Segment Start: DATASET SECTION
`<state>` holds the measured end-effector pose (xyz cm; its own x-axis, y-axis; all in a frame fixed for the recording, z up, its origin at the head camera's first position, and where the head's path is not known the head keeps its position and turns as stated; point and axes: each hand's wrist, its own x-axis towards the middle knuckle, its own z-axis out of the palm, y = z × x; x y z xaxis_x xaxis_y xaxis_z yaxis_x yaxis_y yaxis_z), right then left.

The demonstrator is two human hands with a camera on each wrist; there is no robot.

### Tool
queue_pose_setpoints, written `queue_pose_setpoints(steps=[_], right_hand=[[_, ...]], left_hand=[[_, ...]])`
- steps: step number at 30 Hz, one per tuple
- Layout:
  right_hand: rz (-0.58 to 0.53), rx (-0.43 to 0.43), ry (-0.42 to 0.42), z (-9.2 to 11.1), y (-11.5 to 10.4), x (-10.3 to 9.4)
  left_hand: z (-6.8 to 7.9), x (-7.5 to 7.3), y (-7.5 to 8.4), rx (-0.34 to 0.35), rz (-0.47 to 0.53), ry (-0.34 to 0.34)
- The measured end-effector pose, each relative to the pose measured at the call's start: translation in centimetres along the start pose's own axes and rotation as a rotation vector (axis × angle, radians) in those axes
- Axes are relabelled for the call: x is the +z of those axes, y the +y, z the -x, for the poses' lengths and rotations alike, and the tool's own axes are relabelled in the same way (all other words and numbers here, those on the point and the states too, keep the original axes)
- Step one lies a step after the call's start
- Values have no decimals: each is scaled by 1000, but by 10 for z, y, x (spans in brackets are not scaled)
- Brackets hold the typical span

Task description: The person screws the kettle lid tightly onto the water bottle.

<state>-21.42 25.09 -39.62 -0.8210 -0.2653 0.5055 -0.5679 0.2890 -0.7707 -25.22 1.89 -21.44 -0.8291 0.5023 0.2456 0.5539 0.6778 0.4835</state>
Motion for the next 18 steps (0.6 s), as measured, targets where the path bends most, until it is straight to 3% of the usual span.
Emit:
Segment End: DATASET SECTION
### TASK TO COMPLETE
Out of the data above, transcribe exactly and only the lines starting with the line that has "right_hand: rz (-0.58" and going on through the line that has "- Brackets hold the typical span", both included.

### RESPONSE BOX
  right_hand: rz (-0.58 to 0.53), rx (-0.43 to 0.43), ry (-0.42 to 0.42), z (-9.2 to 11.1), y (-11.5 to 10.4), x (-10.3 to 9.4)
  left_hand: z (-6.8 to 7.9), x (-7.5 to 7.3), y (-7.5 to 8.4), rx (-0.34 to 0.35), rz (-0.47 to 0.53), ry (-0.34 to 0.34)
- The measured end-effector pose, each relative to the pose measured at the call's start: translation in centimetres along the start pose's own axes and rotation as a rotation vector (axis × angle, radians) in those axes
- Axes are relabelled for the call: x is the +z of those axes, y the +y, z the -x, for the poses' lengths and rotations alike, and the tool's own axes are relabelled in the same way (all other words and numbers here, those on the point and the states too, keep the original axes)
- Step one lies a step after the call's start
- Values have no decimals: each is scaled by 1000, but by 10 for z, y, x (spans in brackets are not scaled)
- Brackets hold the typical span

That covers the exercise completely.